● **WORK ITEM**
Using the records below, copy out exactly the line that contains "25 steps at" and every line that follows it, up to and including the last, and no others.

Entries taken from a collection:
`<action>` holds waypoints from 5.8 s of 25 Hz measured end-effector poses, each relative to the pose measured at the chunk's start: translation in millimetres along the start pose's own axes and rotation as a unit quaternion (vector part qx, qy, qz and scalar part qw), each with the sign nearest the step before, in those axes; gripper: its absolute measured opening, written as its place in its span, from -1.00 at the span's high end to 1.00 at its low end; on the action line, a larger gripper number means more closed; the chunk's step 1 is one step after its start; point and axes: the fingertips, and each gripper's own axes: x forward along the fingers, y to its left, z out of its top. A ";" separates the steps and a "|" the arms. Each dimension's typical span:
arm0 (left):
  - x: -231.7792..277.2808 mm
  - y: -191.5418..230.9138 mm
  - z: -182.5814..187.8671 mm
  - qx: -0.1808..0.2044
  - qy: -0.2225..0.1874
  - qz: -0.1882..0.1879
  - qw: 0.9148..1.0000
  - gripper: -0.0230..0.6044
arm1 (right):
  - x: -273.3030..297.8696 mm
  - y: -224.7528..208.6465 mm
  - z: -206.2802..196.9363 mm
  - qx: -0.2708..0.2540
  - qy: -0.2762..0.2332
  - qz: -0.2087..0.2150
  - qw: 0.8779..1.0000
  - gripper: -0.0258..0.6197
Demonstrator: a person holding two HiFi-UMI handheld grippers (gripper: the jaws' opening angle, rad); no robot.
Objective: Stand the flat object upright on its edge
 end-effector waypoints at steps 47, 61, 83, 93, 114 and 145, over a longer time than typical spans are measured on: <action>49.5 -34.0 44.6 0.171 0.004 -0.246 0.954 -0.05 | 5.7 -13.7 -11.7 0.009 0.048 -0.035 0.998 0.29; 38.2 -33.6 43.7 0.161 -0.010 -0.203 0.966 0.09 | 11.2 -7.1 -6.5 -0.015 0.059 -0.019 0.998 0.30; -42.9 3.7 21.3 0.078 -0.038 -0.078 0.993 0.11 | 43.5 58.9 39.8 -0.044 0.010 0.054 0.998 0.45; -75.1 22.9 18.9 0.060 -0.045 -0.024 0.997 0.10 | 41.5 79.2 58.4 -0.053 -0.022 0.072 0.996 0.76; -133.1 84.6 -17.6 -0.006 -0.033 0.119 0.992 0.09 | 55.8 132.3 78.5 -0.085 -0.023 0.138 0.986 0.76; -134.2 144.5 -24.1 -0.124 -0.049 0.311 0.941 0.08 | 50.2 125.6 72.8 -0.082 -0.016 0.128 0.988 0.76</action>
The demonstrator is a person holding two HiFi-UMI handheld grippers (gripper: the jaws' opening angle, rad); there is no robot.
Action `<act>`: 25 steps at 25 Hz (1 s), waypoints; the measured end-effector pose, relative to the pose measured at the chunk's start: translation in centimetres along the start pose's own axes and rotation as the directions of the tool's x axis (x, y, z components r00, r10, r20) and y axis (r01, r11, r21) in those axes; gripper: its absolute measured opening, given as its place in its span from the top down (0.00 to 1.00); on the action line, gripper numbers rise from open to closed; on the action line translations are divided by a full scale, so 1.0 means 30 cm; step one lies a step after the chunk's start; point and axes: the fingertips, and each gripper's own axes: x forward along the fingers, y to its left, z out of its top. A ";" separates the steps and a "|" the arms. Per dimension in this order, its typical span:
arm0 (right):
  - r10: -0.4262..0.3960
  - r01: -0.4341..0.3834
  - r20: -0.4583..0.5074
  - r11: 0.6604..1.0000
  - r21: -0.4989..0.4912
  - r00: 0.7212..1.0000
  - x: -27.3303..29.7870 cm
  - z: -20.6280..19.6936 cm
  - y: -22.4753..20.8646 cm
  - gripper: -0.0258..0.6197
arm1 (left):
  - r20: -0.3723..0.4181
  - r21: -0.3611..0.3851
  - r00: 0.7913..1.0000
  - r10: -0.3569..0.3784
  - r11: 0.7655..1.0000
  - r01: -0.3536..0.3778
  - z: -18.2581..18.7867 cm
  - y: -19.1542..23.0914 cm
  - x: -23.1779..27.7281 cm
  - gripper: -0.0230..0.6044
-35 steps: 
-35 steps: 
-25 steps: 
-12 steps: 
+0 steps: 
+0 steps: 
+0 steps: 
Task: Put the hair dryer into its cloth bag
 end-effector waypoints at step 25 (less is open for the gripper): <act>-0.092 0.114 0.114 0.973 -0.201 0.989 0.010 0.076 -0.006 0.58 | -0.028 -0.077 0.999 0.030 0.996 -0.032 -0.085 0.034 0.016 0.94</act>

● **ANSWER TO THE PROBLEM**
Action `<act>`: 25 steps at 25 Hz (1 s), waypoints; the measured end-effector pose, relative to the pose measured at the chunk's start: translation in centimetres along the start pose's own axes and rotation as the directions of the tool's x axis (x, y, z components r00, r10, r20) and y axis (r01, r11, r21) in those axes; gripper: its absolute measured opening, given as its place in its span from the top down (0.00 to 1.00); on the action line, gripper numbers rise from open to closed; on the action line translations are divided by a full scale, so 1.0 means 30 cm; step one lies a step after the chunk's start; point and axes: the fingertips, and each gripper's own axes: x forward along the fingers, y to its left, z out of its top. A ";" separates the steps and a "|" the arms. Per dimension in this order, its typical span:
arm0 (right):
  - r10: -0.4262..0.3960
  - r01: -0.4341..0.3834
  - r20: -0.4583..0.5074
  - r11: 0.6604..1.0000
  - r21: -0.4989..0.4912
  - r00: 0.7212..1.0000
  - x: -27.3303..29.7870 cm
  - z: -20.6280..19.6936 cm
  - y: -22.4753..20.8646 cm
  - gripper: -0.0258..0.6197
arm1 (left):
  - r20: -0.3723..0.4181
  - r21: -0.3611..0.3851
  - r00: 0.7913..1.0000
  - r10: -0.3569..0.3784
  - r11: 0.7655..1.0000
  - r01: -0.3536..0.3778
  - z: -18.2581..18.7867 cm
  - y: -19.1542..23.0914 cm
  - x: -23.1779..27.7281 cm
  - gripper: -0.0230..0.6044
-35 steps: 
-35 steps: 
-25 steps: 
-12 steps: 
+0 steps: 
+0 steps: 
+0 steps: 
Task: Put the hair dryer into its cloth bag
 end-effector waypoints at step 25 (less is open for the gripper): <act>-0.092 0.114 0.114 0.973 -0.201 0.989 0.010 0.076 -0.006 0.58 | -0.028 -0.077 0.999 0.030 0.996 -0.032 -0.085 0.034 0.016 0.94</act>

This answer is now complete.